Q3: What are LP tokens and what can I do with them?

LP tokens are fungible receipt tokens (usually ERC-20 standard) issued to Liquidity Providers upon depositing assets . They represent the provider's proportional ownership share of the pool’s capital and accumulated trading fees . LP tokens are critical for maintaining the non-custodial nature of AMMs, as the LP holds the receipt in their own wallet, retaining complete control over when to redeem their share . Their adherence to token standards also unlocks composability, enabling LPs to deposit or stake these tokens in other DeFi protocols (e.g., lending or yield farming platforms) to generate additional layers of yield or use them as collateral.

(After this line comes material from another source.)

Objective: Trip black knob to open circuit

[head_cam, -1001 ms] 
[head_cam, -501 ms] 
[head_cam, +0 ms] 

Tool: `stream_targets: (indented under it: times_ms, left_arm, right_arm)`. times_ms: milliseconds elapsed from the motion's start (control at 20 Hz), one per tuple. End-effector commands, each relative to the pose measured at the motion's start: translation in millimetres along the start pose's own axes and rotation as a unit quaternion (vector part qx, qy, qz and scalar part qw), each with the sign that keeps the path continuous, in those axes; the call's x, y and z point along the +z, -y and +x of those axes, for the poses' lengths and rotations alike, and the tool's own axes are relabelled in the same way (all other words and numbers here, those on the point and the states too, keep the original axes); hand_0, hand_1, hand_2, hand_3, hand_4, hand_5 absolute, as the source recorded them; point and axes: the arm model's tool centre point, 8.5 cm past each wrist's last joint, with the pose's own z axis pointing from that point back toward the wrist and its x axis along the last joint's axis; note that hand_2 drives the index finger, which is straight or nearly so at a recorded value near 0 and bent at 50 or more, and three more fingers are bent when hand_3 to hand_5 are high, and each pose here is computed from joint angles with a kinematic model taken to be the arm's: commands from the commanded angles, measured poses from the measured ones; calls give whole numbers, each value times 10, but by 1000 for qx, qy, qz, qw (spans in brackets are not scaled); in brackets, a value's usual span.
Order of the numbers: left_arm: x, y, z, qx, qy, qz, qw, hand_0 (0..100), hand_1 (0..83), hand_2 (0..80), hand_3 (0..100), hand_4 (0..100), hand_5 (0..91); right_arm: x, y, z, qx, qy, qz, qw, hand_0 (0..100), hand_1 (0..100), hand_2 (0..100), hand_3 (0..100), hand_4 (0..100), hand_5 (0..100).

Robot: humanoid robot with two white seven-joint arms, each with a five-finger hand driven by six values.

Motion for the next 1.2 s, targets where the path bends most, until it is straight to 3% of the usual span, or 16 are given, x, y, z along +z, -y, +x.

Q4: Can anyone create a pool?

Yes, in most major AMM protocols (like Uniswap), creating a new liquidity pool for any two tokens is a permissionless action that can be initiated by any user. The user who creates the pool is also the first liquidity provider . However, some blockchain ledgers (such as the XRP Ledger) may have protocol-level constraints, limiting the system to only one official AMM pool per specific asset pair.